§ **Instructions for the task**: Everything from the first line of the material below through the line containing "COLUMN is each" must be retyped exactly, and nothing past it.

-.-.-

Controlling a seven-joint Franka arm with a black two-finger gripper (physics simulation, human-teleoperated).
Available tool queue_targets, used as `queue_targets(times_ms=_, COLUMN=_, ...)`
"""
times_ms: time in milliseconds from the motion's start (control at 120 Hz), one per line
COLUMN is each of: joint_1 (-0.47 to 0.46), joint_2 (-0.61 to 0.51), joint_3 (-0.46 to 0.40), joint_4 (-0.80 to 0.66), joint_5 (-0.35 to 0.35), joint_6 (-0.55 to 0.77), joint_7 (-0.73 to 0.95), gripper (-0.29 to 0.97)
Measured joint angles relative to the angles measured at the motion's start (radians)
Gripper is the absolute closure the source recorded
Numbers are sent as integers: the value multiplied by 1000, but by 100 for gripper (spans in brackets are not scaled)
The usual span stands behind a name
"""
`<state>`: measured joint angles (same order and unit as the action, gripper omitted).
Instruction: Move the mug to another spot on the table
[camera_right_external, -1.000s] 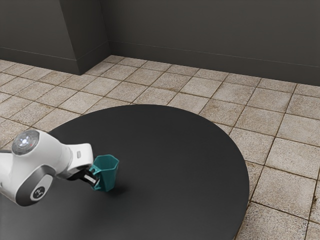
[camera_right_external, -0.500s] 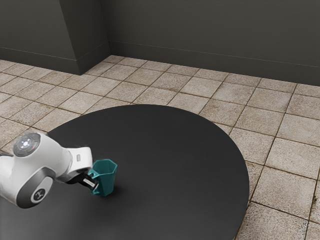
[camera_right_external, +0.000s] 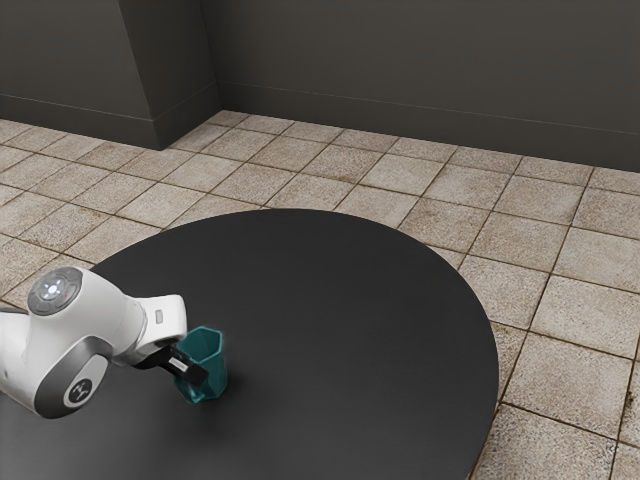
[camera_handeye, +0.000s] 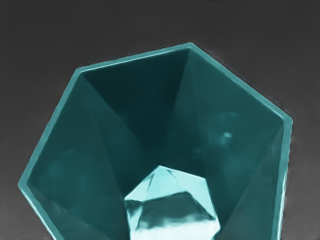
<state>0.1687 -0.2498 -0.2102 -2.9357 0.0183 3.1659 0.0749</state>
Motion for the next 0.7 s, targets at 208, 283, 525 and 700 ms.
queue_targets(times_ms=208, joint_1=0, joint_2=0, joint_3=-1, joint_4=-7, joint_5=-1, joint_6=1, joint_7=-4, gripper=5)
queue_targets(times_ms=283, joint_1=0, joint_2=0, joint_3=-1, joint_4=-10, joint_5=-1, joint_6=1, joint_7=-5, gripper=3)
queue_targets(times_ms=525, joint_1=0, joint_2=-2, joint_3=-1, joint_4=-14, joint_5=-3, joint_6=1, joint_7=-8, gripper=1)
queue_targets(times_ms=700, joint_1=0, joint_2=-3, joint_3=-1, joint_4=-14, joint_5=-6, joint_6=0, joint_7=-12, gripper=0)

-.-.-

§ **Reply**:
Controlling a seven-joint Franka arm with a black two-finger gripper (physics simulation, human-teleoperated).
Available tool queue_targets, used as `queue_targets(times_ms=_, COLUMN=_, ...)`
"""
times_ms: time in milliseconds from the motion's start (control at 120 Hz), one per line
COLUMN is each of: joint_1 (-0.47 to 0.46), joint_2 (-0.61 to 0.51), joint_3 (-0.46 to 0.40), joint_4 (-0.80 to 0.66), joint_5 (-0.35 to 0.35), joint_6 (-0.55 to 0.77), joint_7 (-0.73 to 0.95), gripper (-0.29 to 0.97)

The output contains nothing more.